Tobaria – Tanggal 1 Oktober 2026 mendatang akan menjadi momentum bersejarah bagi dunia perkopian Indonesia. Bertepatan dengan International Coffee Day yang kini resmi diakui PBB, perhelatan Festival Kopi Danau Toba ke-3 akan resmi dibuka.

Bukan di tengah hiruk-pikuk kota, melainkan di Desa Banuarea, sebuah desa di ujung Kabupaten Humbang Hasundutan yang masih didekap oleh keasrian hutan rimba. Dari tengah hutan, peserta juga akan diajak berlayar untuk menikmati kopi dke tengah Danau Toba.


Festival ini bukan sekadar perayaan rutin, melainkan sebuah pernyataan ambisius untuk menancapkan tonggak Danau Toba sebagai destinasi wisata kopi terbesar di dunia.

Indonesia tercatat sebagai pemilik kedai kopi terbanyak di dunia dengan menghadirkan lebih dari 460.000 kedai kop jauh melampaui negara lainnya.

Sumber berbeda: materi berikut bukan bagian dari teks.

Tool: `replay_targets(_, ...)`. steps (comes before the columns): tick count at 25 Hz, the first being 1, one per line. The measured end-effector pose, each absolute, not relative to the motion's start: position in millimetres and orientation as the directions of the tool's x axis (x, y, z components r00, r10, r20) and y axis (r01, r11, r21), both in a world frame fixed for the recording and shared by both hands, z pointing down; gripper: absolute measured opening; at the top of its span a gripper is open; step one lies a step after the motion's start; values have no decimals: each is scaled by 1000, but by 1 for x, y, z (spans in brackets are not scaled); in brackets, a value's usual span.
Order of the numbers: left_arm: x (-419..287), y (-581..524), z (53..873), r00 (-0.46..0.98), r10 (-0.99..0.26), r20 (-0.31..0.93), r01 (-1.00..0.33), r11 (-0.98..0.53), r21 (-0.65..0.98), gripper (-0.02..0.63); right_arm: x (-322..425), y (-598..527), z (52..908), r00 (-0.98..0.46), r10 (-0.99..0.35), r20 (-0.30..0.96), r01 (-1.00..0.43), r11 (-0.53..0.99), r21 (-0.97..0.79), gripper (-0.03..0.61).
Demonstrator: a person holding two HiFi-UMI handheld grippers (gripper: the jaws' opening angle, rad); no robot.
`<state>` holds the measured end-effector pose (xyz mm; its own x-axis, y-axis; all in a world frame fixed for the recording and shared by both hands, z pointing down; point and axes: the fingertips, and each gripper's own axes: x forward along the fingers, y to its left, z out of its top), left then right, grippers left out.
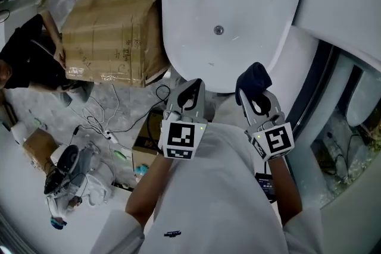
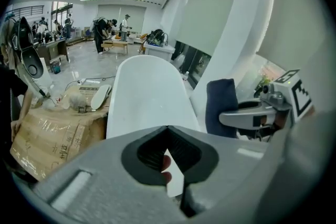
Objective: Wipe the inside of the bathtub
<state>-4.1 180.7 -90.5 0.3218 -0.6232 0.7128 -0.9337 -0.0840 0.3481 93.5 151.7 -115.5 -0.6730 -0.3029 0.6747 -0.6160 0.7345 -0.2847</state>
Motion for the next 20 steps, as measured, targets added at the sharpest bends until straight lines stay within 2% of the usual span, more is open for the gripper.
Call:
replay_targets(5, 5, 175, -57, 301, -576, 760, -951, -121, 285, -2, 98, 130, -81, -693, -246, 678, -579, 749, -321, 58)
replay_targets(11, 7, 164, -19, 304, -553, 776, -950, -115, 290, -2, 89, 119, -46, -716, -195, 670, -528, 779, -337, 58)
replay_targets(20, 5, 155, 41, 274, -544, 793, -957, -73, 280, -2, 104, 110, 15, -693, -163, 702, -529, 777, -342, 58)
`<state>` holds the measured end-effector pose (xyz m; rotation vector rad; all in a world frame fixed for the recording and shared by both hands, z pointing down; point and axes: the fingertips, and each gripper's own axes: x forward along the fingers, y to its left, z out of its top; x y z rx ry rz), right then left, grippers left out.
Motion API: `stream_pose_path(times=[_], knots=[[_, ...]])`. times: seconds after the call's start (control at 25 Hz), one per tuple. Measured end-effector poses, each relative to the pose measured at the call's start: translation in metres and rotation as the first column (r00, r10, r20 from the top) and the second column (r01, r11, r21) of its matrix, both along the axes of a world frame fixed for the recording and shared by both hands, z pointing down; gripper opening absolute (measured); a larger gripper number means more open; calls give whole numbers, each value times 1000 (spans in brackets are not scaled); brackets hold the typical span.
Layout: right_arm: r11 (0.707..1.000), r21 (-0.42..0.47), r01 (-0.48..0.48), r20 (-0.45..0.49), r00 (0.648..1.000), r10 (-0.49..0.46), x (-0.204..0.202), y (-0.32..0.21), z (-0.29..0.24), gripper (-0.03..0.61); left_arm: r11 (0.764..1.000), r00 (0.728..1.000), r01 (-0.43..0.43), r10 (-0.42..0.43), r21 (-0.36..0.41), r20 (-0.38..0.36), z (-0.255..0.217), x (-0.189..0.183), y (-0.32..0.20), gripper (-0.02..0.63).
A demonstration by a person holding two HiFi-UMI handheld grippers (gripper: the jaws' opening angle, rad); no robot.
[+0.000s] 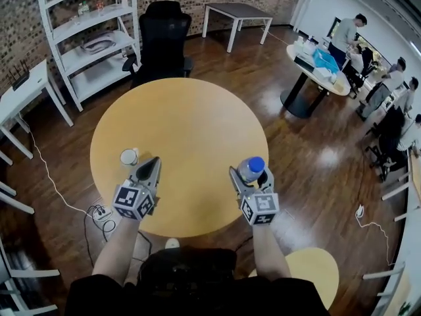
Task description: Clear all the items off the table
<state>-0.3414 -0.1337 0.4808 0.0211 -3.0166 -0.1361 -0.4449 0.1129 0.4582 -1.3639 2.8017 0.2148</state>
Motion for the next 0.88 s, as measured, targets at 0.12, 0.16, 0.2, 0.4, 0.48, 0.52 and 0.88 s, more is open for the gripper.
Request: stream_pose_path(times=[0.12, 0.16, 0.2, 0.4, 0.48, 0.52, 0.88], knots=[[1000, 30, -10, 4, 1000, 10, -17, 19, -3, 387, 999, 1000, -11, 12, 39, -5, -3, -21, 18, 0], [999, 31, -15, 5, 1000, 15, -21, 22, -4, 387, 999, 1000, -17, 17, 46, -3, -4, -26, 20, 0], [999, 30, -22, 3, 1000, 22, -24, 24, -4, 388, 998, 1000, -24, 24, 50, -2, -5, -30, 20, 0], [999, 6, -46, -16, 999, 46, -33, 21, 2, 387, 996, 998, -55, 57, 63, -24, 4, -43, 10, 0], [999, -8, -45, -24, 999, 45, -38, 16, 5, 388, 997, 998, -55, 57, 57, -36, 9, -49, 6, 0], [999, -18, -44, -29, 999, 44, -41, 13, 5, 388, 997, 998, -52, 54, 51, -42, 11, -52, 3, 0], [998, -68, -9, -44, 999, 6, -74, -12, 16, 388, 999, 995, -34, 36, 23, -92, 28, -72, -27, 0]])
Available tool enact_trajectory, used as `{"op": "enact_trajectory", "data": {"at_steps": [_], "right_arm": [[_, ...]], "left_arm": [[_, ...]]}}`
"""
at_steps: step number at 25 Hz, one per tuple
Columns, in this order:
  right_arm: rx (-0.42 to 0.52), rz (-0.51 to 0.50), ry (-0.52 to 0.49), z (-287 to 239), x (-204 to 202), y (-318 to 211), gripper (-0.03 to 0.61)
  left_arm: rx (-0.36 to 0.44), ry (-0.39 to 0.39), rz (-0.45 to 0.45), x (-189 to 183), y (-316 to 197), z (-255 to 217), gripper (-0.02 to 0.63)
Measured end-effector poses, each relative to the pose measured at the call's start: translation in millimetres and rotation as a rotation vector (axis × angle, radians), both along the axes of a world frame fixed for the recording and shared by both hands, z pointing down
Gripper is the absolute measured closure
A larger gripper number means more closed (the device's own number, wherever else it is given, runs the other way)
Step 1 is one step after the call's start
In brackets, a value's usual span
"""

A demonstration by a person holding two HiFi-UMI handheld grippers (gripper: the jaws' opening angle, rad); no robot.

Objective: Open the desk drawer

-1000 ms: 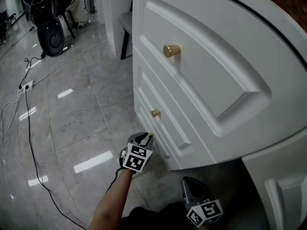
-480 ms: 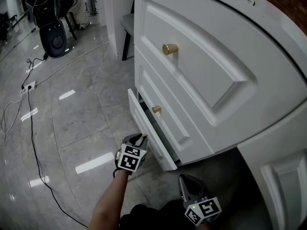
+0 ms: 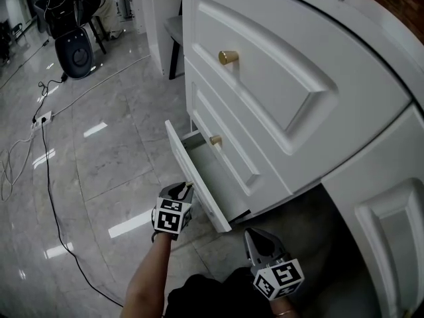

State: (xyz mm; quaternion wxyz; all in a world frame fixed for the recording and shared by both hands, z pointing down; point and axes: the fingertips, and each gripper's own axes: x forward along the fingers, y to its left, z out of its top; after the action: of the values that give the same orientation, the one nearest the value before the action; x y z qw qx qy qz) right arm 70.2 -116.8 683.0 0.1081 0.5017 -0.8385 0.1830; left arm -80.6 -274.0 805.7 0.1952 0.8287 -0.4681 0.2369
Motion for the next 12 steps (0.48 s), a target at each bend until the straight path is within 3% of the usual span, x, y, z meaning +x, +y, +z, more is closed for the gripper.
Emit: {"op": "enact_trajectory", "data": {"at_steps": [12], "right_arm": [[0.054, -0.096, -0.008, -9, -33, -16, 0.574]], "left_arm": [[-0.014, -0.025, -0.066, -47, 34, 1, 0.568]]}}
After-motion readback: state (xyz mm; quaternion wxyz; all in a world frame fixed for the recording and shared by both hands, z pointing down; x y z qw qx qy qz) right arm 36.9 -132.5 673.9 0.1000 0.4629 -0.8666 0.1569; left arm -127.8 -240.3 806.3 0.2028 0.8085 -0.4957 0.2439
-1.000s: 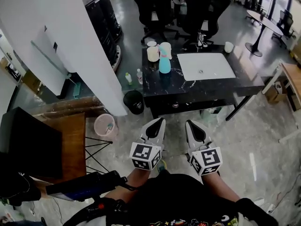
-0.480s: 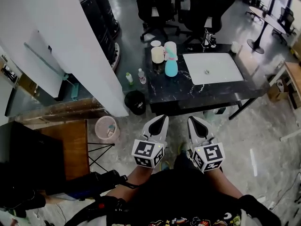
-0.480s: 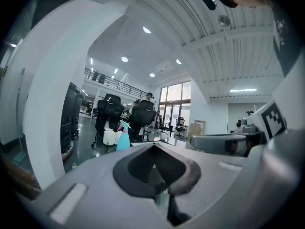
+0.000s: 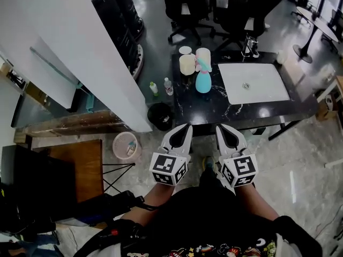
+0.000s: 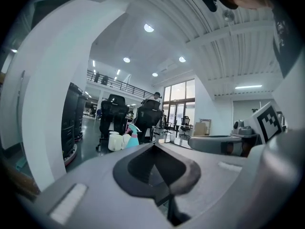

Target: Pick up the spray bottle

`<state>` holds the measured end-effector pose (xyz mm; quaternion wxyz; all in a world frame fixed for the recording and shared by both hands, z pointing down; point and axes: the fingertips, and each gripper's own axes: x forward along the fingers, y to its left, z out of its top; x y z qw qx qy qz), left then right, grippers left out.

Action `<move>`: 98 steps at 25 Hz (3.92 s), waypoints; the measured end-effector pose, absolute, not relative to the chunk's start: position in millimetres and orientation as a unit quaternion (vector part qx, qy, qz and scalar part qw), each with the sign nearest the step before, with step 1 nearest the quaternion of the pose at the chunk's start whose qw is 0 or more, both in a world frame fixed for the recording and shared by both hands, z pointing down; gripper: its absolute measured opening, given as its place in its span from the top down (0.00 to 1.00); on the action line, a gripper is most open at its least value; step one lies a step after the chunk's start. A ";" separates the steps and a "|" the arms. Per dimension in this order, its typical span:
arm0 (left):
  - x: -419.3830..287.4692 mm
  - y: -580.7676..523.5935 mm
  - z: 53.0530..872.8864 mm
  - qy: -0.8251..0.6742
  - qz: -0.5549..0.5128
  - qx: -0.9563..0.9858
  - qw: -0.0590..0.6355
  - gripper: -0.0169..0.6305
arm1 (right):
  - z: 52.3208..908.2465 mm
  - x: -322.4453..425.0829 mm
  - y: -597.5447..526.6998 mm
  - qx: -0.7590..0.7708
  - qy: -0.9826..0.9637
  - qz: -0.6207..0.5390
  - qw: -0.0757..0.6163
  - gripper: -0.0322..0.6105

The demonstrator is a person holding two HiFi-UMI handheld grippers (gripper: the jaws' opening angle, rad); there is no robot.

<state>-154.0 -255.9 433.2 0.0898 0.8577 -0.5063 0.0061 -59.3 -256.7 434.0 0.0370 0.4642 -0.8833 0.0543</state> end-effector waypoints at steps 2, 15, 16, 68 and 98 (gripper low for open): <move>-152.2 -279.7 431.3 -0.509 0.007 0.856 0.089 0.97 | 434.3 -59.0 -281.3 0.460 -0.886 0.053 0.036 0.91; -139.3 -413.2 450.4 -0.532 0.041 0.840 0.095 0.97 | 453.1 -64.5 -434.7 0.429 -0.901 0.043 0.049 0.78; -140.0 -420.2 451.7 -0.536 0.043 0.838 0.096 0.97 | 457.1 -65.4 -444.5 0.426 -0.902 0.045 0.051 0.77; -162.6 -468.5 449.6 -0.575 0.036 0.813 0.084 0.97 | 418.3 -76.6 -493.6 0.409 -0.912 0.011 0.011 0.68; -135.3 -272.9 392.9 -0.543 -0.007 0.839 0.040 0.97 | 391.2 -21.1 -259.9 0.488 -0.872 0.033 0.014 0.69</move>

Indonesia juga memiliki setidaknya 68 Kopi Indikasi Geografis (IG) yang terdaftar, termasuk jenis Arabika, Robusta, dan Excelsa, yang menandakan produk tersebut memiliki reputasi, kualitas, dan karakteristik khusus berdasarkan daerah asalnya. 7 dari IG tersebut berasal dari Danau Toba yg juga berdekatan dengan 2 IG kopi lainnya yaitu Mandailing dan Sipirok.

Kopi yang Menyatukan Nusantara dan Dunia

Kawasan Toba Caldera UNESCO Global Geopark telah lama menjadi pemain kunci dalam rantai kopi global. Kehadiran Pusat Riset Kopi Starbucks di kawasan ini, yang produknya kini dapat dijumpai di bandara-bandara internasional seluruh dunia, menjadi bukti nyata kualitasnya.

Dengan visi “Menghadirkan Kenikmatan Kopi untuk Dunia”, festival ini juga merayakan keberagaman. Mesipun fokus pada kekayaan lokal—di mana 7 dari 8 kabupaten di kawasan Danau Toba telah memiliki sertifikat Indikasi Geografis (IG)—panitia akan menghadirkan cita rasa kopi dari seluruh penjuru Nusantara, mulai dari Aceh hingga Papua, bahkan kopi mancanegara.

Semangat Kolaboratif: Kekuatan Berkoperasi
Kesuksesan festival ini bertumpu pada satu prinsip utama: Bekerja Bersama. Hal ini tercermin dari kolaborasi lintas lembaga antara Koperasi Geopark Danau Toba dengan Lembaga-lembaga Pemerintah, BUMN, dan SWASTA

“Ada cerita yang tumbuh di sela pepohonan hutan Banuarea, dan ada doa petani yang mengendap di dasar cangkir Anda.”

Kami mengundang seluruh penikmat aroma dan pencinta budaya untuk hadir dalam perjumpaan agung ini. Mari bersulang bagi tanah yang subur, bagi tangan yang memetik dengan tulus, dan bagi kebersamaan yang terjalin dalam hangatnya seduhan kopi.


Siapkan diri Anda untuk menyaksikan bagaimana tradisi lama dan kualitas dunia melebur dalam satu festival spektakuler di tepi kaldera purba.

Sampai jumpa di Festival Kopi Danau Toba 2026 menyemarakkan Internasional Coffee Day 1 Oktober 2026.